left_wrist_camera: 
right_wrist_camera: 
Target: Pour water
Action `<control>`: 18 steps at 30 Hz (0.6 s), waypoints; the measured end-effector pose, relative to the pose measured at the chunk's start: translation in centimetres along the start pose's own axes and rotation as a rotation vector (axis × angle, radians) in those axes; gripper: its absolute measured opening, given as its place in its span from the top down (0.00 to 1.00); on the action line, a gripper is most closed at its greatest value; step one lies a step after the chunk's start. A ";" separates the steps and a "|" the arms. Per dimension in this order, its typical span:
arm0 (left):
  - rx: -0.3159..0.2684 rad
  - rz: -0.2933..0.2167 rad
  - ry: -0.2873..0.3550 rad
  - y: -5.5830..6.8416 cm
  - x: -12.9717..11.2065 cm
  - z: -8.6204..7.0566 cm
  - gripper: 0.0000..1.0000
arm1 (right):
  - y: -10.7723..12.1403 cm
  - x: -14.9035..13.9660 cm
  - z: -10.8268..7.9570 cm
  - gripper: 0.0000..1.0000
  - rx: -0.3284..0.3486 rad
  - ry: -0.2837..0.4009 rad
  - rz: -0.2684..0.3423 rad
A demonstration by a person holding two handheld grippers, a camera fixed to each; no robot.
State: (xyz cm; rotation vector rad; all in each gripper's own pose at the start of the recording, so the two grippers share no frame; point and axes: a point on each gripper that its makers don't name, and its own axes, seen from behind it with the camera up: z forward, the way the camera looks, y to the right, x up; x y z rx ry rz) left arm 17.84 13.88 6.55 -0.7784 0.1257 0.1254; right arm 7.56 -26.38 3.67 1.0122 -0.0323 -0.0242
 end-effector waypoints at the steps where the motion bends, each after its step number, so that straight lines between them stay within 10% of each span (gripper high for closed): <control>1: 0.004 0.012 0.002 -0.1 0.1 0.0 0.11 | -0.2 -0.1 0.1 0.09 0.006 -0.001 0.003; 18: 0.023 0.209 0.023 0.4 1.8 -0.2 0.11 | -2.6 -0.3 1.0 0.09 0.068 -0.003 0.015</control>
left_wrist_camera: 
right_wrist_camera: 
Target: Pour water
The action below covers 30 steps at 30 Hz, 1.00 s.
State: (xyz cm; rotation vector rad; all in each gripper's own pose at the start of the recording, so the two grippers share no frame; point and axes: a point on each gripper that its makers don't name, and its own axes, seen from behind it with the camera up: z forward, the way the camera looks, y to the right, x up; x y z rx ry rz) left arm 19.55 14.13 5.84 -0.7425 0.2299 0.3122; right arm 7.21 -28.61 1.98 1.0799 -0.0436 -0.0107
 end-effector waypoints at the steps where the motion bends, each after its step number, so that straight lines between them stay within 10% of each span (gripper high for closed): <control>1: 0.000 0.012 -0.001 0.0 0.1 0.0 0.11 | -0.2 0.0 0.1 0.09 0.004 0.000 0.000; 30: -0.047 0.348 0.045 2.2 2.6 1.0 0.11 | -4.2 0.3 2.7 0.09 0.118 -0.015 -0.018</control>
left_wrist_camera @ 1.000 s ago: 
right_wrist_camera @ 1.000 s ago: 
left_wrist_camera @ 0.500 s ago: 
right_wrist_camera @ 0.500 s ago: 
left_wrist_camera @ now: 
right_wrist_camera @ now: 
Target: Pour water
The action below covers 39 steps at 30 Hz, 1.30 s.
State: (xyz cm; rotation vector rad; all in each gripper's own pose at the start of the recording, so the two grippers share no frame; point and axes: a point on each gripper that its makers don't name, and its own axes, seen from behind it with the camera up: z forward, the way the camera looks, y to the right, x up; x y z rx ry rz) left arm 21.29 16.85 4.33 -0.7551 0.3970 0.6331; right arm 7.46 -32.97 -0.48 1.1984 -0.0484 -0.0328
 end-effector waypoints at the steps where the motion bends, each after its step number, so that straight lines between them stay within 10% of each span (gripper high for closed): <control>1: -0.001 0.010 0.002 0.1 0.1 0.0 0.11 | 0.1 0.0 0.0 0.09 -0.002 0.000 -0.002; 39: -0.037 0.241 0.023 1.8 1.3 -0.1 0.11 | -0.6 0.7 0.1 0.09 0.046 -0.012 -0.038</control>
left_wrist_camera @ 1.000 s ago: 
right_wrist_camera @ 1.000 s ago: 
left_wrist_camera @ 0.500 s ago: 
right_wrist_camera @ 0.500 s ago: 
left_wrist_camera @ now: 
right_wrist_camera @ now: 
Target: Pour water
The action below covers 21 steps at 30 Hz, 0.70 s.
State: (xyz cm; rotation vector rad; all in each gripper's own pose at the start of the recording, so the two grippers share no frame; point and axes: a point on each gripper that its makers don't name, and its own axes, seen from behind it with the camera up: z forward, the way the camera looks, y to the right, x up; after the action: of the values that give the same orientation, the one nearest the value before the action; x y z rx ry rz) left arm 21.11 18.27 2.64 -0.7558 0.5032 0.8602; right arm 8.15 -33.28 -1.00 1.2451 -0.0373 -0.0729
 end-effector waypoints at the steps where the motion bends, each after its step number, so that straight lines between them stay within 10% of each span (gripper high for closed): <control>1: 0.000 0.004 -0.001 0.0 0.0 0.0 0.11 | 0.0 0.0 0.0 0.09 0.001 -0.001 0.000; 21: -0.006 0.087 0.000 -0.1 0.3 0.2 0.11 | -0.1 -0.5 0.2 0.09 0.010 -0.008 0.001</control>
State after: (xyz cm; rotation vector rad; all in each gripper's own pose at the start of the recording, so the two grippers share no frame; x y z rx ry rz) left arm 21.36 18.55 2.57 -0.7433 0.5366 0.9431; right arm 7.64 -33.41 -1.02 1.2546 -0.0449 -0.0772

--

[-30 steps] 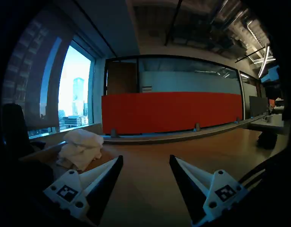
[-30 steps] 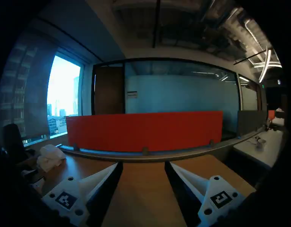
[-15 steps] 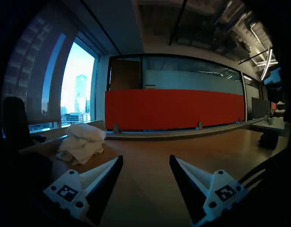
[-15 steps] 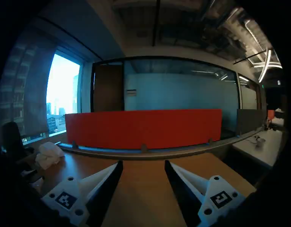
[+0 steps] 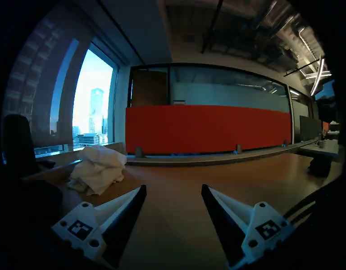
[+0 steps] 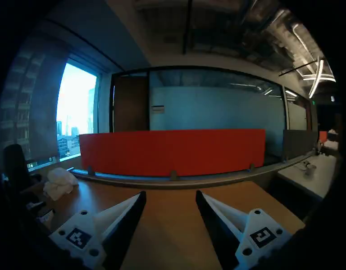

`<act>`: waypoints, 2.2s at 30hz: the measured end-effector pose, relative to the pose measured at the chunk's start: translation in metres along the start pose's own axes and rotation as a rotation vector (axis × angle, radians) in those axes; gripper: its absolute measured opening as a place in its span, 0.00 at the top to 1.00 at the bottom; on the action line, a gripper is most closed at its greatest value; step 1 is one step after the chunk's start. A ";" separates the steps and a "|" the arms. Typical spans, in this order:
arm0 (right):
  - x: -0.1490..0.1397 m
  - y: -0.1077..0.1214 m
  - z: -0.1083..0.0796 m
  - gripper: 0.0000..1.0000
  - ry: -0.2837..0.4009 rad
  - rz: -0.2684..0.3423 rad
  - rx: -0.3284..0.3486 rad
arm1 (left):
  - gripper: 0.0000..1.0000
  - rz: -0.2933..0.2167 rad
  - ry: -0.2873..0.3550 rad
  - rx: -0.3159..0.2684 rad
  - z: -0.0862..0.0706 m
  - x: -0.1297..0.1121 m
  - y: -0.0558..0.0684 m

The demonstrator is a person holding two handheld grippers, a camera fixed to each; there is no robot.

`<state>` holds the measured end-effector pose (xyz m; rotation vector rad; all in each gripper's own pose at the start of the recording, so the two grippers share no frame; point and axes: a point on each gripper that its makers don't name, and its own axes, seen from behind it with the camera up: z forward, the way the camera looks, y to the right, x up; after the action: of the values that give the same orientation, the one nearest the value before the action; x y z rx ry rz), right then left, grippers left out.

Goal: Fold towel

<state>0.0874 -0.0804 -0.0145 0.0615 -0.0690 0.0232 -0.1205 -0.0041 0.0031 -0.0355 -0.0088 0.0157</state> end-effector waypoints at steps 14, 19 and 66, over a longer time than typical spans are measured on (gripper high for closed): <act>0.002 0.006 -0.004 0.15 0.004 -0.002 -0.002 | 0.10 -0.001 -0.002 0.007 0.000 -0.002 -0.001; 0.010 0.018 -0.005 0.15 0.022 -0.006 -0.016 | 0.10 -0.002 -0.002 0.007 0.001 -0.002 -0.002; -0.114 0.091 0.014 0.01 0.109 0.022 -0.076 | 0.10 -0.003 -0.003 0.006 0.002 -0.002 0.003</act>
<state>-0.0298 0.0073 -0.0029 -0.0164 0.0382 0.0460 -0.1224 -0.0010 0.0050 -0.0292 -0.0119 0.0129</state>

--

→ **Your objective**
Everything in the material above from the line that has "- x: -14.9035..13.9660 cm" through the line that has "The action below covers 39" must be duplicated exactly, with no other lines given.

→ **Solution to this exercise**
  - x: -14.9035..13.9660 cm
  - z: -10.8268..7.9570 cm
  - gripper: 0.0000..1.0000
  - rx: -0.3284..0.3486 rad
  - ry: -0.2837..0.4009 rad
  - rz: -0.2684..0.3423 rad
A demonstration by a person holding two handheld grippers, a camera fixed to each; no robot.
State: (xyz cm; rotation vector rad; all in each gripper's own pose at the start of the recording, so the two grippers share no frame; point and axes: a point on each gripper that its makers don't name, and its own axes, seen from behind it with the camera up: z forward, the way the camera looks, y to the right, x up; x y z rx ry rz) left arm 17.84 13.88 6.55 -0.7784 0.1257 0.1254; right arm 7.56 -26.38 3.67 1.0122 -0.0323 -0.0242
 end-effector waypoints at the steps where the motion bends, each after its step number, so that straight lines between them stay within 10% of each span (gripper high for closed): <control>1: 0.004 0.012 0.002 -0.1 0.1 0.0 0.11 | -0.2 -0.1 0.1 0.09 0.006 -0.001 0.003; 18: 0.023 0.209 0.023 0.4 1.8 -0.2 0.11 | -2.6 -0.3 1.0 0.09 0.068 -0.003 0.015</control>
left_wrist_camera: 
right_wrist_camera: 
Target: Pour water
The action below covers 30 steps at 30 Hz, 1.00 s.
State: (xyz cm; rotation vector rad; all in each gripper's own pose at the start of the recording, so the two grippers share no frame; point and axes: a point on each gripper that its makers don't name, and its own axes, seen from behind it with the camera up: z forward, the way the camera looks, y to the right, x up; x y z rx ry rz) left arm 19.55 14.13 5.84 -0.7425 0.2299 0.3122; right arm 7.21 -28.61 1.98 1.0799 -0.0436 -0.0107
 end-effector waypoints at the steps where the motion bends, each after its step number, so that straight lines between them stay within 10% of each span (gripper high for closed): <control>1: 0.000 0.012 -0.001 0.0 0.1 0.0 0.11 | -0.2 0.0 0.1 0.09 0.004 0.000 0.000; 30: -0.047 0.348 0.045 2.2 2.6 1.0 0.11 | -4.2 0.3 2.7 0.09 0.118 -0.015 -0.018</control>
left_wrist_camera @ 1.000 s ago: 
right_wrist_camera @ 1.000 s ago: 
left_wrist_camera @ 0.500 s ago: 
right_wrist_camera @ 0.500 s ago: 
left_wrist_camera @ now: 
right_wrist_camera @ now: 
Target: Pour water
The action below covers 39 steps at 30 Hz, 1.30 s.

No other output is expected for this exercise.